Negroes are generally light-headed, reckless and prompt to mirth, fond of every kind of dancing, and everywhere renowned for their stupidity. (Ibn Khaldun 1950: 46)

In The Muqaddimah, Ibn Khaldun makes several horrible remarks not only about the "Negroes" but also about other groups, such as the Slavs (see e.g., Ibn Khaldun [1377] 2021: 1689). Many scholars who have encountered these quotes in The Muqaddimah have labeled Ibn Khaldun as a "racist" or, at the very least, a product of his time, susceptible to the racial prejudices prevalent in his society (see Dover 1952). Here, we do not aim to conduct a thorough evaluation of these discussions, the challenges in translating these terms into modern English, or problems with extrapolation of our concepts of "race" and "racism" into the context of the fourteenth century. However, understanding Ibn Khaldun's views on human equality is crucial for our argument because, if Ibn Khaldun believed in the inherent inequality of human beings and the incompatibility of their labor power (similar to Aristotle), it would imply that the necessary conditions for Ibn Khaldun's formulation of a labor theory of value, as Marx envisioned in Capital, were indeed absent.
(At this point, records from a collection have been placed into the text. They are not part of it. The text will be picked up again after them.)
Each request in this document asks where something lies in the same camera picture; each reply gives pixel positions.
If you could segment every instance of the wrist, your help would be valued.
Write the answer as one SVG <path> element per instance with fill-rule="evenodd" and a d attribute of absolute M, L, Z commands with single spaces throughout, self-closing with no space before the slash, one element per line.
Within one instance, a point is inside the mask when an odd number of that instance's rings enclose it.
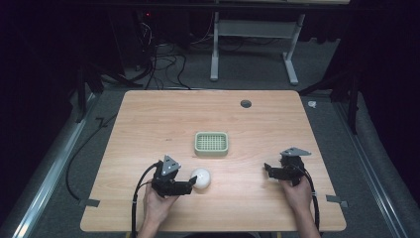
<path fill-rule="evenodd" d="M 159 227 L 160 227 L 160 223 L 145 219 L 137 237 L 138 238 L 153 238 L 158 233 Z"/>
<path fill-rule="evenodd" d="M 312 217 L 311 209 L 309 207 L 293 208 L 293 213 L 296 217 Z"/>

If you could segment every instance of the finger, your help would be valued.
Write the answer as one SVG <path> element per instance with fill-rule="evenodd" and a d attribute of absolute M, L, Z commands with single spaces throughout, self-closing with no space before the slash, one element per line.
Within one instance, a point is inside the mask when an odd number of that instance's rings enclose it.
<path fill-rule="evenodd" d="M 170 204 L 174 204 L 179 199 L 179 196 L 170 196 L 167 198 Z"/>
<path fill-rule="evenodd" d="M 279 180 L 278 182 L 285 189 L 287 189 L 288 187 L 292 187 L 291 182 L 289 180 Z"/>
<path fill-rule="evenodd" d="M 151 180 L 148 180 L 148 182 L 146 183 L 146 194 L 149 194 L 149 192 L 151 192 Z"/>

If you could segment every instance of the white egg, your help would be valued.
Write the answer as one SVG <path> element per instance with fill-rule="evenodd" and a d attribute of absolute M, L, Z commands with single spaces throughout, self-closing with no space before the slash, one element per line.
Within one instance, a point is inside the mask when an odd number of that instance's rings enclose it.
<path fill-rule="evenodd" d="M 199 168 L 191 173 L 191 177 L 197 176 L 197 182 L 194 187 L 197 189 L 204 189 L 210 184 L 210 172 L 206 169 Z"/>

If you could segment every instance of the green basket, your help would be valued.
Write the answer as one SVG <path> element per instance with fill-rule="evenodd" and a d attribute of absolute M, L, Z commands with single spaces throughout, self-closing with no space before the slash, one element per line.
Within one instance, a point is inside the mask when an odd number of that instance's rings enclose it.
<path fill-rule="evenodd" d="M 195 134 L 195 154 L 198 157 L 224 157 L 228 155 L 228 134 L 224 132 L 198 132 Z"/>

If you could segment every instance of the wooden table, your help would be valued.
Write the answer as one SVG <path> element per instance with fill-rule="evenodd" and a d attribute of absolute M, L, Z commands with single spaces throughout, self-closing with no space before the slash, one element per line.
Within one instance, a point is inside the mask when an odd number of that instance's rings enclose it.
<path fill-rule="evenodd" d="M 242 100 L 252 106 L 244 108 Z M 229 153 L 198 158 L 194 136 L 200 131 L 226 132 Z M 296 225 L 277 180 L 263 163 L 280 167 L 280 152 L 290 147 L 310 151 L 302 157 L 318 193 L 320 229 L 345 229 L 341 207 L 326 201 L 335 195 L 299 95 L 278 90 L 129 91 L 122 102 L 103 157 L 84 231 L 130 231 L 132 197 L 143 172 L 168 154 L 182 165 L 176 180 L 197 168 L 212 180 L 173 206 L 161 231 L 292 231 Z M 155 170 L 145 180 L 151 179 Z M 143 221 L 144 188 L 139 192 L 138 226 Z"/>

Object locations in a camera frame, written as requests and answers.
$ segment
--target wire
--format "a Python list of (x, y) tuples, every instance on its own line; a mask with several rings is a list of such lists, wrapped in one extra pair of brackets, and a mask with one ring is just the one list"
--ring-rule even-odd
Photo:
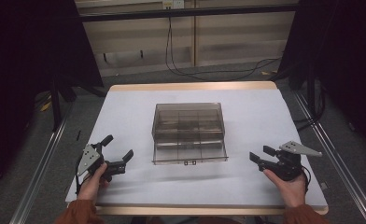
[(78, 195), (79, 193), (80, 193), (80, 189), (81, 189), (81, 185), (80, 185), (80, 183), (78, 182), (78, 175), (77, 175), (77, 173), (78, 173), (78, 165), (80, 164), (80, 162), (81, 162), (81, 158), (82, 158), (83, 156), (82, 155), (80, 155), (79, 157), (78, 157), (78, 159), (77, 159), (77, 161), (76, 161), (76, 169), (75, 169), (75, 171), (76, 171), (76, 173), (75, 173), (75, 179), (76, 179), (76, 195)]
[(296, 122), (303, 122), (303, 121), (308, 121), (307, 124), (303, 125), (302, 127), (297, 129), (297, 132), (300, 132), (308, 127), (310, 127), (311, 125), (315, 124), (316, 122), (318, 122), (320, 120), (320, 118), (322, 117), (325, 108), (326, 108), (326, 99), (325, 99), (325, 91), (323, 88), (320, 89), (320, 94), (319, 94), (319, 100), (318, 100), (318, 112), (315, 115), (314, 118), (310, 118), (310, 119), (302, 119), (302, 120), (296, 120)]
[(305, 166), (302, 165), (302, 168), (304, 168), (309, 175), (309, 177), (308, 177), (305, 174), (305, 171), (303, 171), (303, 175), (305, 177), (305, 193), (306, 193), (308, 191), (308, 186), (311, 183), (312, 176), (311, 176), (311, 172), (309, 172), (309, 170)]
[[(207, 71), (207, 72), (195, 72), (195, 73), (185, 73), (180, 71), (176, 65), (175, 65), (175, 60), (174, 60), (174, 52), (173, 52), (173, 40), (172, 40), (172, 22), (171, 22), (171, 18), (169, 18), (169, 30), (168, 30), (168, 38), (166, 41), (166, 48), (165, 48), (165, 64), (168, 67), (169, 71), (171, 71), (173, 74), (177, 75), (177, 76), (183, 76), (183, 77), (192, 77), (192, 78), (196, 78), (202, 81), (212, 81), (212, 82), (219, 82), (219, 81), (235, 81), (235, 80), (239, 80), (245, 77), (248, 77), (250, 75), (252, 75), (257, 69), (262, 68), (270, 63), (274, 63), (278, 60), (281, 59), (280, 58), (276, 58), (276, 59), (264, 59), (261, 60), (259, 62), (256, 63), (254, 68), (250, 68), (250, 69), (244, 69), (244, 70), (218, 70), (218, 71)], [(170, 49), (170, 54), (171, 54), (171, 61), (172, 61), (172, 65), (174, 66), (175, 70), (173, 70), (169, 64), (168, 64), (168, 49)], [(261, 66), (259, 66), (260, 63), (265, 62), (265, 61), (270, 61), (266, 64), (263, 64)], [(230, 78), (230, 79), (223, 79), (223, 80), (214, 80), (214, 79), (207, 79), (207, 78), (202, 78), (202, 77), (196, 77), (196, 75), (200, 75), (200, 74), (211, 74), (211, 73), (244, 73), (244, 72), (249, 72), (248, 74), (242, 76), (242, 77), (236, 77), (236, 78)]]
[[(326, 25), (326, 29), (325, 29), (324, 35), (322, 37), (320, 37), (320, 39), (319, 39), (320, 46), (318, 48), (319, 50), (317, 51), (315, 57), (313, 58), (314, 59), (314, 62), (318, 60), (318, 58), (320, 56), (320, 53), (321, 53), (321, 51), (322, 51), (322, 49), (323, 49), (323, 47), (325, 45), (326, 38), (328, 36), (328, 32), (330, 31), (331, 24), (332, 24), (332, 21), (334, 20), (334, 17), (335, 17), (335, 14), (337, 12), (339, 3), (340, 3), (340, 0), (337, 0), (336, 3), (335, 3), (334, 10), (333, 10), (333, 12), (331, 14), (331, 18), (329, 19), (328, 24)], [(304, 60), (297, 61), (296, 63), (294, 63), (293, 65), (291, 65), (287, 69), (285, 69), (285, 71), (282, 71), (281, 73), (278, 73), (278, 74), (274, 75), (269, 80), (270, 81), (277, 81), (278, 79), (282, 79), (282, 78), (288, 77), (289, 76), (289, 70), (297, 67), (299, 64), (301, 64), (303, 62), (304, 62)]]

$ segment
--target transparent plastic box
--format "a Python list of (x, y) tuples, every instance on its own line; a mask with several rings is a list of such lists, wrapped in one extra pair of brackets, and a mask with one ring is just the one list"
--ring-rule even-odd
[(220, 103), (157, 104), (152, 135), (154, 164), (228, 159)]

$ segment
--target metal frame
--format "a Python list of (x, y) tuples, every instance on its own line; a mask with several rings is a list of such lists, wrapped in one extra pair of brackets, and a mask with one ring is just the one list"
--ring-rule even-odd
[(66, 114), (63, 117), (63, 120), (56, 132), (52, 134), (49, 140), (49, 144), (44, 151), (43, 157), (41, 158), (40, 163), (37, 165), (34, 176), (32, 177), (28, 188), (22, 196), (20, 203), (14, 212), (14, 215), (9, 222), (10, 224), (23, 224), (25, 223), (26, 218), (28, 218), (32, 205), (35, 201), (35, 197), (40, 189), (41, 183), (43, 182), (44, 176), (46, 175), (46, 171), (49, 167), (49, 162), (51, 161), (52, 155), (54, 154), (54, 151), (62, 137), (63, 130), (66, 125), (66, 120), (69, 117), (72, 108), (73, 103), (68, 104)]
[[(303, 95), (298, 93), (297, 91), (294, 92), (294, 95), (305, 116), (308, 119), (312, 118), (311, 112), (307, 108), (308, 103), (303, 97)], [(343, 159), (340, 157), (340, 154), (338, 153), (334, 144), (326, 134), (322, 125), (317, 121), (312, 125), (312, 128), (315, 134), (317, 135), (320, 144), (325, 149), (326, 154), (329, 156), (329, 159), (331, 160), (331, 163), (333, 164), (335, 170), (337, 171), (338, 175), (344, 182), (346, 189), (350, 193), (352, 199), (358, 206), (359, 211), (366, 220), (366, 194), (356, 181), (355, 177), (352, 176), (351, 172), (345, 165)]]
[(121, 13), (100, 13), (82, 14), (78, 17), (57, 18), (60, 21), (123, 21), (138, 19), (155, 19), (170, 17), (191, 17), (191, 16), (211, 16), (230, 15), (248, 13), (269, 13), (297, 11), (300, 8), (321, 7), (321, 4), (284, 4), (284, 5), (264, 5), (254, 7), (205, 7), (205, 8), (184, 8), (171, 10), (151, 10)]

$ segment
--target black curtain
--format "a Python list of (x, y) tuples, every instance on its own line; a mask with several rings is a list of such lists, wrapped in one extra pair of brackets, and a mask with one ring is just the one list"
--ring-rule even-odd
[(323, 7), (296, 12), (279, 71), (292, 89), (313, 73), (366, 137), (366, 0), (301, 0)]
[(82, 23), (61, 20), (76, 16), (73, 0), (0, 0), (0, 177), (54, 75), (103, 86)]

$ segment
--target orange sleeve
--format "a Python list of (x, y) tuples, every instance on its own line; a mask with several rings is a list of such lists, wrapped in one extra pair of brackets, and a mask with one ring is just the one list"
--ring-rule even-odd
[(91, 200), (72, 201), (64, 212), (55, 220), (55, 224), (104, 224), (96, 215), (96, 208)]
[(323, 216), (314, 211), (314, 209), (303, 204), (295, 208), (286, 209), (283, 214), (284, 224), (329, 224)]

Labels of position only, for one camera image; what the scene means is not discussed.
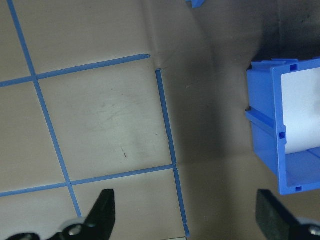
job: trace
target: blue plastic piece
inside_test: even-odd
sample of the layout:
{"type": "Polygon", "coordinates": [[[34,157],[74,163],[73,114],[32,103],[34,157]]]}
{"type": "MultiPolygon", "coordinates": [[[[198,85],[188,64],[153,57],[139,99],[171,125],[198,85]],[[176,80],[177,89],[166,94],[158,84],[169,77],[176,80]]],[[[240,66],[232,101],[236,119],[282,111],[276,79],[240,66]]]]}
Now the blue plastic piece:
{"type": "Polygon", "coordinates": [[[192,8],[196,9],[204,4],[205,0],[185,0],[186,2],[192,2],[192,8]]]}
{"type": "Polygon", "coordinates": [[[278,178],[281,195],[320,189],[320,147],[286,154],[281,76],[320,68],[320,59],[252,62],[247,71],[254,152],[278,178]]]}

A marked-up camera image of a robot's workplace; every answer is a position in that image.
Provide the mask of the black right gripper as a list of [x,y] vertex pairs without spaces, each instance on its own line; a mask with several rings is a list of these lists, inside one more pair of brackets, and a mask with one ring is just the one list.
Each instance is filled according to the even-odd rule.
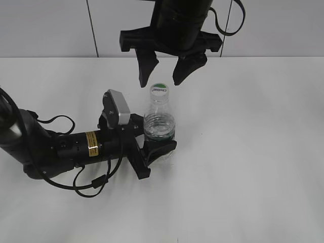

We contend that Ibn Khaldun was a believer of human equality and, thus, the equivalence of their labor powers5. This thought was partly a result of developments that unfolded six centuries earlier, when the Abbasid Caliphate overthrew the Umayyad Caliphate. The Umayyads had upheld the belief in Arab superiority and favored Arabs, especially those from the Quraish tribe, over all non-Arab ethnic groups, leading to significant dissatisfaction among non-Arabs. As Rodinson (1974: 30) put it, however, "[w]ith the Abbasid revolution of 750, the equality established between ethnic groups [within the Islamic Caliphate]." While the explicitly discriminatory policies of the Umayyad Caliphate were abolished with the Abbasid revolution, one should take the notion of "ethnic equalization" with a grain of salt. At best, the aftermath of the Abbasid revolution bears resemblance to the outcomes of bourgeois revolutions in the following millennium, which, despite advocating for and normalizing the discourse of various forms of human equality in theory, were unable to eliminate (even produced and reproduced) ethnic/racial prejudices and other forms of discrimination in practice. Thus, from the Abbasid Dynasty (750-1258 CE) to the era of Ibn Khaldun, certain forms of prejudices, stereotypes, and discriminatory practices not only persisted but also evolved, giving rise to new forms.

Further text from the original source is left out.